* AIM OF THE TASK:
Precisely the lines from the one with "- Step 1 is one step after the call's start" through the end of the data, both included, must make up the response, each restated word for word.

[[ INFORMATION SUPPLIED, beginning ]]

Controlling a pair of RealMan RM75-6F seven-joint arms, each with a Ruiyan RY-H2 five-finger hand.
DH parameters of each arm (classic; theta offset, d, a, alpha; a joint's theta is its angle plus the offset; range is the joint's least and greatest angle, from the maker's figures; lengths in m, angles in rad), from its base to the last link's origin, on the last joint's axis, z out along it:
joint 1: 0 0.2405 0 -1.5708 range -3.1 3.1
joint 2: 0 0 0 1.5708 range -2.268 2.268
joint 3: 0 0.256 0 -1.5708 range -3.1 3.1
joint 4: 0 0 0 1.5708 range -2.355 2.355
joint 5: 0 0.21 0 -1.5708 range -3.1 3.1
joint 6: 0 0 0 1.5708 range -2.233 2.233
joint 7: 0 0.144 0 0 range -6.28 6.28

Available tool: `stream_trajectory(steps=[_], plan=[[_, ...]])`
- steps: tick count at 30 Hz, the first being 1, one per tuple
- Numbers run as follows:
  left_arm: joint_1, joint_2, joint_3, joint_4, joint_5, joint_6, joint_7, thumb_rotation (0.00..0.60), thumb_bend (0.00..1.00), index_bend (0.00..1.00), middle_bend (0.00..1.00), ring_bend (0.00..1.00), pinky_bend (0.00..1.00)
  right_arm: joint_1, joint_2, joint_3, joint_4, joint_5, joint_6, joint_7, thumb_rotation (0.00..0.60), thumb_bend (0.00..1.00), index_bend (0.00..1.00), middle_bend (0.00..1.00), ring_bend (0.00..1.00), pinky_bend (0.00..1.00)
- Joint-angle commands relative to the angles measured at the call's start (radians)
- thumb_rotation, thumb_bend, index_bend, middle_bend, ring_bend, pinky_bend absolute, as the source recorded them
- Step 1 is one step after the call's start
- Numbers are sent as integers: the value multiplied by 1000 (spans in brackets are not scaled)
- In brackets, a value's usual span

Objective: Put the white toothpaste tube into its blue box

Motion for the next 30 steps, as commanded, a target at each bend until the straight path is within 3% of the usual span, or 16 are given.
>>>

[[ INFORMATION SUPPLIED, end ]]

* ANSWER BELOW:
- Step 1 is one step after the call's start
- Numbers are sent as integers: the value multiplied by 1000 (spans in brackets are not scaled)
- In brackets, a value's usual span

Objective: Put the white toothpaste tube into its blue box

Motion for the next 30 steps, as commanded, a target at each bend until the straight path is within 3% of the usual span, or 16 are given.
>>>

Here the exercise is finished.